Follett came out on top, beating the retailer that has been with UH for decades.

“We have served the University of Houston community for more than 30 years, providing a vibrant social and academic hub in the heart of campus,” said Carolyn Brown, Barnes & Noble’s senior vice president, corporate communications and public affairs. “While we are disappointed with the university administration’s decision to move in a different direction, we are very proud of our many years spent serving UH students, faculty and alumni.”

While the two providers are competitors now, they didn’t start that way. The stores can both trace their origins to Charles M. Barnes, who began selling used books out of his Illinois home in 1873.

While their name recognition may not be as notable to students as their predecessor, Follett is one of the largest book providers for K-12, college and even public libraries, according to their website.

The retailer operates about 1,200 local campus stores and 1,600 virtual stores. The contract with UH will add six more locations across the UH System.

Those who currently work at the bookstore do not automatically get to keep their jobs. They will need to apply if they would like to continue to work there.

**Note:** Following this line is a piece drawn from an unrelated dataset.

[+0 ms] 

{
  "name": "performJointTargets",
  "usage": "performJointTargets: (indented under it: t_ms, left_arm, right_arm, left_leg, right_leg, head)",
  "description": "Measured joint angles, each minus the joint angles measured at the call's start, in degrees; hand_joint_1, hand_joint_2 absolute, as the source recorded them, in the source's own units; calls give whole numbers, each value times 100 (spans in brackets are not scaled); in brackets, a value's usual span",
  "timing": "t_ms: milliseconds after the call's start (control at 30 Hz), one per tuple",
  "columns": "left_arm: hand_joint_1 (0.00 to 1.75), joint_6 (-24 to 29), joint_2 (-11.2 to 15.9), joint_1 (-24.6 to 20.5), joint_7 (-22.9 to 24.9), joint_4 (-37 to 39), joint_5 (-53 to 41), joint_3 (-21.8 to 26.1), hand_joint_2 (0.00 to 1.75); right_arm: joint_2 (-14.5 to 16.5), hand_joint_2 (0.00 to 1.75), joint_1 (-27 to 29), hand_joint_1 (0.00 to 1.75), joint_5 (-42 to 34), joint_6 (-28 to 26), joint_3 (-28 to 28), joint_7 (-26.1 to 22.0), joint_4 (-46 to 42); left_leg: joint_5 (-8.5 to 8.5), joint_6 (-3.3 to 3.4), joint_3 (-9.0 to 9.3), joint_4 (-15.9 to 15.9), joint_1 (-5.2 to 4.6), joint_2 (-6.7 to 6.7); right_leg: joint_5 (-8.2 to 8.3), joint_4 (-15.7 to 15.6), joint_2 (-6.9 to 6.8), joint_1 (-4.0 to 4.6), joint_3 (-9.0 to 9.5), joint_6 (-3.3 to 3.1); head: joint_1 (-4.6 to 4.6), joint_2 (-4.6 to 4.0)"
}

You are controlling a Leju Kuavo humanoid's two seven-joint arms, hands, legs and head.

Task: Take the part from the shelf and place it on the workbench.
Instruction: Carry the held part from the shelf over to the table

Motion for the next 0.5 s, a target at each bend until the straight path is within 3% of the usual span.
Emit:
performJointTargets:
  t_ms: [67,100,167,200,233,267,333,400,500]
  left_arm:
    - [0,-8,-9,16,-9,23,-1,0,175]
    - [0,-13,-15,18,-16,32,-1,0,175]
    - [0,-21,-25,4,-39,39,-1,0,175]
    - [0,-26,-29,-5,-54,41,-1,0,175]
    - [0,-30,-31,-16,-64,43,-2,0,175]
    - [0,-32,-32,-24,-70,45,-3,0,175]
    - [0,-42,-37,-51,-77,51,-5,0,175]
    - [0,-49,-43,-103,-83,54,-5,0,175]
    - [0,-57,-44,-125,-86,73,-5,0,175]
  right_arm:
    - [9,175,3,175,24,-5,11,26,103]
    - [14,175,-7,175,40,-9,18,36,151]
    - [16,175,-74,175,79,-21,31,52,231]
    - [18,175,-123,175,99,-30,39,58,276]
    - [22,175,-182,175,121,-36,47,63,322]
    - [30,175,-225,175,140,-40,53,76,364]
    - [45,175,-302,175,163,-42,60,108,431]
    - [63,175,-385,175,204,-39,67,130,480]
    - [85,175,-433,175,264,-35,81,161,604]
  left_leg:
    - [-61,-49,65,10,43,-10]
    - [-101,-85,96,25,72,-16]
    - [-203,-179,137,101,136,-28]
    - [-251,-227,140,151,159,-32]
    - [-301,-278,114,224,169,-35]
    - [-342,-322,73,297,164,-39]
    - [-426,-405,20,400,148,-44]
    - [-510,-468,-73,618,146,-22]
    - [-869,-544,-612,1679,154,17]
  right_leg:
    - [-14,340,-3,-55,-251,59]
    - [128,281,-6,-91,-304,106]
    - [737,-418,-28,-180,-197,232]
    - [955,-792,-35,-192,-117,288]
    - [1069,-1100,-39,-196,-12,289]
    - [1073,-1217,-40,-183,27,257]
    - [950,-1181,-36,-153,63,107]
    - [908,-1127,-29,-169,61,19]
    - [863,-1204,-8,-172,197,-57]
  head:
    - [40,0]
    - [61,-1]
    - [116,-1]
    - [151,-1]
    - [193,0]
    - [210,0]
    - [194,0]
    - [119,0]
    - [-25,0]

“Follett is encouraging all current employees to apply for open positions,” Prasifka said. “Those applications are already open, and Follett will be conducting interviews in the coming weeks.”

Until Follett opens, students will not know exactly how prices or services will compare.

“I hope they have more second-hand books and an option for people to sell their books there instead of posting notes around campus like, ‘Hey call me if you need this textbook’,” Momin said.  “I think it would decrease a lot of burden for students.”